1. Boston! Good to hear from you! Thought you fell off the face of the Earth, or at least the East Coast. Either way, fun you’ve found thing I call my “blog.” Hope you enjoy it… at least once in a while. And yes, I completely stole that “what I should have said was nothing” line from Mike Berbiglia. He is hilarious. His dry humor makes me laugh my tail off. I strive to be just as funny. I usually fail. But I try, and isn’t that worth anything these days?! Anyway, glad you’ve made your way here.

2. Kristin W. (The artist formally known as Turner): Why, hello! Good to hear from you, as well. It’s funny how Kim is the tie that binds here. It’s fun. Thanks for reading. Hope all is well with you. I’m sure you’re on Facebook — which I don’t do… my apologies.

Which brings me to 3. I’m tellin’ ya, WordPress is the new Facebook. If all the people I went to H.S. with would just come to my blog site and posted comments and such — then I wouldn’t ever have to join FB. I’m sure it’ll never happen, but I’m just sayin’.

4. Eric and I close on The House on Tuesday.
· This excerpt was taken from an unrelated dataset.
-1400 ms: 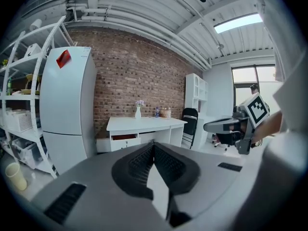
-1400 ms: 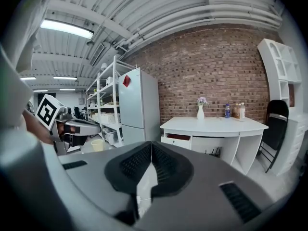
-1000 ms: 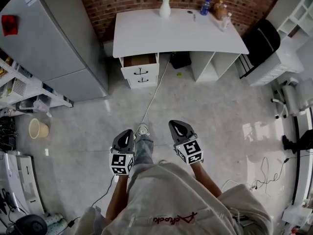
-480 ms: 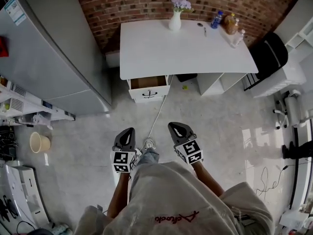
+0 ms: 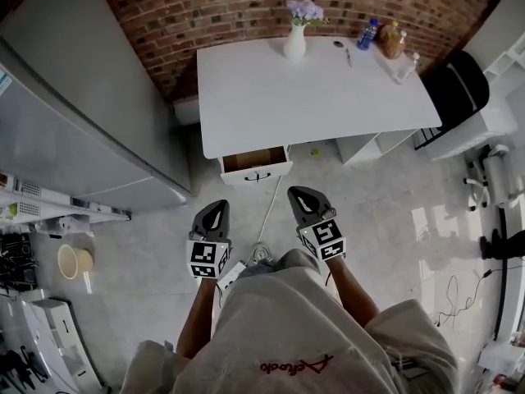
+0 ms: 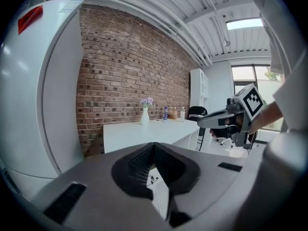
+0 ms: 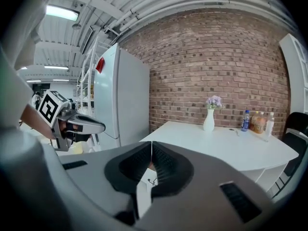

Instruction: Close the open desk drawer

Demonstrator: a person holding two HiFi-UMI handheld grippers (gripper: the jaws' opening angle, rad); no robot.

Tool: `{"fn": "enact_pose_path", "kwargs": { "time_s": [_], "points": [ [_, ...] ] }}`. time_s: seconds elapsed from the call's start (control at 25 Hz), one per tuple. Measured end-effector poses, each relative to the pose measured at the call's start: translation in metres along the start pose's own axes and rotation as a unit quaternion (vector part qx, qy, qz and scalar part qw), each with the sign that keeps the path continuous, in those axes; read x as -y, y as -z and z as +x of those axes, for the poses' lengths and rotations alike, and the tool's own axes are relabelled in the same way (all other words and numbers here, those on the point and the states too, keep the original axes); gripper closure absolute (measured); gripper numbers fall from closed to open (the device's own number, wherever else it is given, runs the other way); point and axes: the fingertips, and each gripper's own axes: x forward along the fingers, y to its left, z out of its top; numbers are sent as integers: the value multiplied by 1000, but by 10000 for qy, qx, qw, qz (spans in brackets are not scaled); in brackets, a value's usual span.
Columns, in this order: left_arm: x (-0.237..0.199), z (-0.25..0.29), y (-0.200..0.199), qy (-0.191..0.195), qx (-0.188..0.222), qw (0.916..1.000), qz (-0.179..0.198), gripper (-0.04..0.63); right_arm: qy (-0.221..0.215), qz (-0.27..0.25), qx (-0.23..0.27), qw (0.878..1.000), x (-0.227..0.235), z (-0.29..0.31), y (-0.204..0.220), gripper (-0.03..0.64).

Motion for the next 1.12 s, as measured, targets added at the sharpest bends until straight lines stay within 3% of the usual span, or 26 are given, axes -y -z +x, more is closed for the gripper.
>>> {"fn": "enact_pose_path", "kwargs": {
  "time_s": [0.24, 0.4, 0.68, 1.12],
  "points": [
    [0, 40, 20, 38, -400, 9992, -32, 581, -116, 246, -214, 9994, 28, 27, 27, 598],
    [-4, 65, 25, -71, -431, 9989, -139, 581, -140, 277, -355, 9989, 46, 47, 39, 598],
    [-9, 68, 55, 122, -581, 9981, -192, 581, -157, 335, -498, 9981, 33, 63, 58, 598],
    [-2, 94, 218, 223, -1307, 9876, -846, 583, -296, 927, -1331, 9863, 5, 101, 235, 598]
  ]
}}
Oh buddy. Hello St. Patty’s Day. A green beer and keys to a house. Sounds most excellent, no?

5. Speaking of St. Patty’s Day — my overnight schedule, while usually  horrific, is panning out in my favor. Tuesday, I will start drinking early. And by early, I mean 7 a.m. I win. Bad news, after a drink or two — I’ll probably pass out on the table because I’ll be so damn tired. Hopefully I’ll wake up by the time we close on that House. Ha. I’ll take pictures of Tuesday’s drinking escapades. No worries. Um, by the way — if you want to see what I’ll be wearing — http://www.kohls.com/upgrade/webstore/zoom_popup.jsp?productId=845524892472330  (if I knew how to make that a link in this damn post, I would, trust me. Sorry I’m an idiot.)

6. I’m still holding to my Lenten promise. I gave up sweets, which is like giving up breathing for me. Sweet Mary, I have such a, well, sweet tooth. It’s been hard. Reeeal hard. I guess that’s the whole point, huh? Either way, I’m counting down the minutes until I can sink my teeth into a glorious Cadbury Bunny Egg.
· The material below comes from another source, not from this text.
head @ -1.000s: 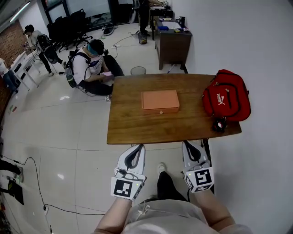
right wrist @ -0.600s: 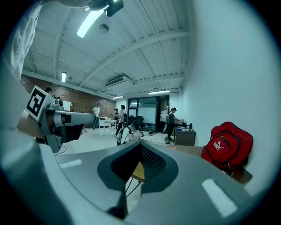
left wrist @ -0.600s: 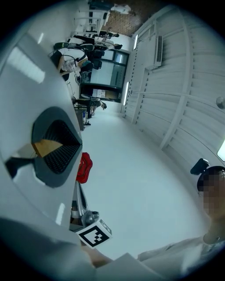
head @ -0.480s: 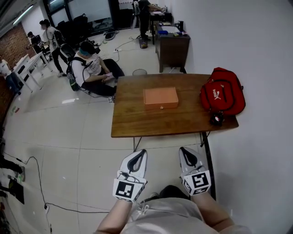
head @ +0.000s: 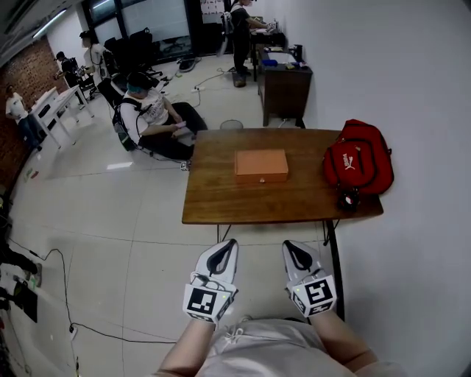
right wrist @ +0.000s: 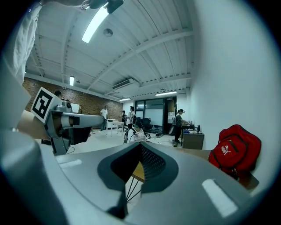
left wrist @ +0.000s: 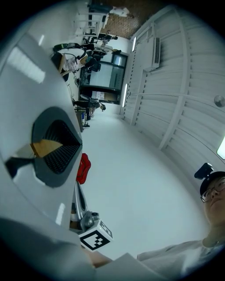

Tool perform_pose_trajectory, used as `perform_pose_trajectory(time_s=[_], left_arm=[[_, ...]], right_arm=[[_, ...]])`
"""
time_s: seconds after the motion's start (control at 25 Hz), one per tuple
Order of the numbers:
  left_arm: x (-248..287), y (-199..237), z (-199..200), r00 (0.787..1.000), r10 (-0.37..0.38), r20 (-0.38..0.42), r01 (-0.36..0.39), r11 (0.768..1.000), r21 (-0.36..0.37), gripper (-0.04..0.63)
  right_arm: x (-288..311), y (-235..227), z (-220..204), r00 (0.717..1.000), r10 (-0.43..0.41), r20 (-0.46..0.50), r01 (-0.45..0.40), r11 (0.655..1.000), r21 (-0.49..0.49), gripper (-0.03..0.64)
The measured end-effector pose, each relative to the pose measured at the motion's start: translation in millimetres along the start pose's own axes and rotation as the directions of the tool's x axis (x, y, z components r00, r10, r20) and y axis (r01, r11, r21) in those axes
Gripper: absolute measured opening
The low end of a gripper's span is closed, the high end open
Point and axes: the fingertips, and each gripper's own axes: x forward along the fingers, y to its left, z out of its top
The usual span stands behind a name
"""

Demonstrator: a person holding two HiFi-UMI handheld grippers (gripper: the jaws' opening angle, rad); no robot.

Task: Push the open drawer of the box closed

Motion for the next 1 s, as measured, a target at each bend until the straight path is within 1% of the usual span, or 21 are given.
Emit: perform_pose_trajectory(time_s=[0.12,0.24,0.56,0.68,0.84,1.0], left_arm=[[-1.8,0.9,-1.5,1.0,0.017,-0.016,-0.017,1.0,0.005,0.005],[-0.7,2.0,-0.4,0.999,0.033,-0.019,-0.033,0.999,0.009,0.005],[-2.6,-0.2,-8.4,1.0,0.014,-0.026,-0.015,1.0,-0.016,0.005],[-5.6,2.5,-8.4,0.999,0.011,-0.03,-0.011,1.0,-0.014,0.005],[-6.1,0.0,-5.1,1.0,-0.018,-0.022,0.018,1.0,-0.003,0.005],[-3.4,-9.4,-11.1,0.996,-0.078,-0.048,0.079,0.996,0.03,0.005]], right_arm=[[-3.8,3.0,3.1,1.0,0.023,0.008,-0.023,1.0,-0.01,0.003],[-7.3,1.6,4.0,1.0,0.025,0.012,-0.025,1.0,-0.01,0.003],[-13.0,2.2,1.5,1.0,0.017,0.016,-0.017,1.0,0.002,0.003],[-14.3,1.6,2.9,1.0,0.012,0.016,-0.012,1.0,0.006,0.003],[-12.4,0.6,-0.7,1.0,0.0,-0.005,0.0,1.0,0.003,0.003],[-9.4,3.2,-5.3,1.0,0.005,-0.024,-0.006,1.0,-0.012,0.003]])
7. Dear Kohls, thank you for making a clearance section. I don’t care if you always “have a sale going on” or if it always “looks like I’m getting a steal” — your marketing works on me. I had a wonderful trip to your store today. I gotta keep up my “Kohls VIP” status somehow, right? Too bad that’s the only “VIP” club I’ll ever be a part of. I hate ending sentences in propositions — but that one just seemed right.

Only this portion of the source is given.